Part 4

DEEP SUBMERGENCE RESEARCH VEHICLE On April 18, 1965, President Johnson announced that the Atomic Energy Commission and Department of the Navy were undertaking development of a nuclear-powered deep submergence research and engineering vehicle. This manned vehicle, designated the NR-1, will have vastly greater endurance than any other yet developed or planned, because of its nuclear power. Its development will provide the basis for future nuclear-powered oceanographic research vehicles of even greater versatility and depth capability.

The NR-1 will be able to move at maximum speed for periods of time limited only by the amount of food and supplies it carries. With a crew of five and two scientists, the vehicle will be able to make detailed studies of the ocean bottom, temperature, currents, and other phenomena for military, commercial, and scientific uses. The nuclear propulsion plant will give it great independence from surface support ships and essentially unlimited endurance for exploration.
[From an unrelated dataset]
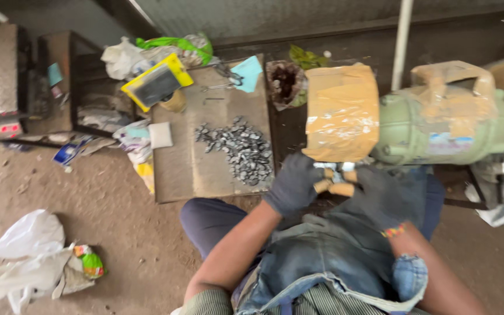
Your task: The person sits on the floor at a bench grinder and grinds small metal castings one at a time, holding each piece against the spinning wheel with sparks flying, then places the ground piece onto a tray with a growing pile of finished pieces and picks up the next rough casting.
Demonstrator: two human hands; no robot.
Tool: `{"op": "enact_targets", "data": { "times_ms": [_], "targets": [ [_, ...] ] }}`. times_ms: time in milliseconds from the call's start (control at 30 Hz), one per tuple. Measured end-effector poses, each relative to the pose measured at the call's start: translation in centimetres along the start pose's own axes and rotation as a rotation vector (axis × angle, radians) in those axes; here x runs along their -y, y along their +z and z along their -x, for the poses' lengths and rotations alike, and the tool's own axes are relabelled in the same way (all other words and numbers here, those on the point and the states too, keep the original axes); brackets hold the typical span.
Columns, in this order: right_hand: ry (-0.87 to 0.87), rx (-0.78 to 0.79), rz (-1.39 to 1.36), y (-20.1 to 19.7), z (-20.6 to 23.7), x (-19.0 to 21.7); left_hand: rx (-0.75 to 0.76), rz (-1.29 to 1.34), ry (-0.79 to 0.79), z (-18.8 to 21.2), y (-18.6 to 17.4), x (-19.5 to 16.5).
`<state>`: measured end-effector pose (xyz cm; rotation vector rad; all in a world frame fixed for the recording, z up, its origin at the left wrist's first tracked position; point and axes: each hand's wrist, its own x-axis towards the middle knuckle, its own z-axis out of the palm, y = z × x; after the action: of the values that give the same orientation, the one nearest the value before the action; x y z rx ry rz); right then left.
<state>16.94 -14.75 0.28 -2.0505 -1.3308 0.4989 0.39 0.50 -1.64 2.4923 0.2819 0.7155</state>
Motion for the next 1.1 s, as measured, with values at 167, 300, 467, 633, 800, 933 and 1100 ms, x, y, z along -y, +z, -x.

The submarine will have viewing ports for visual observation of its surroundings and of the ocean bottom. A remote grapple will permit collection of marine samples and other objects. The NR-1 is expected to be capable of exploring areas of the Continental Shelf, which appears to contain the most accessible wealth in mineral and food resources in the seas. Exploratory charting of this kind may help the United States in establishing sovereignty over parts of the Continental Shelf; a ship with its depth capability can explore an ocean-bottom area several times larger than the United States.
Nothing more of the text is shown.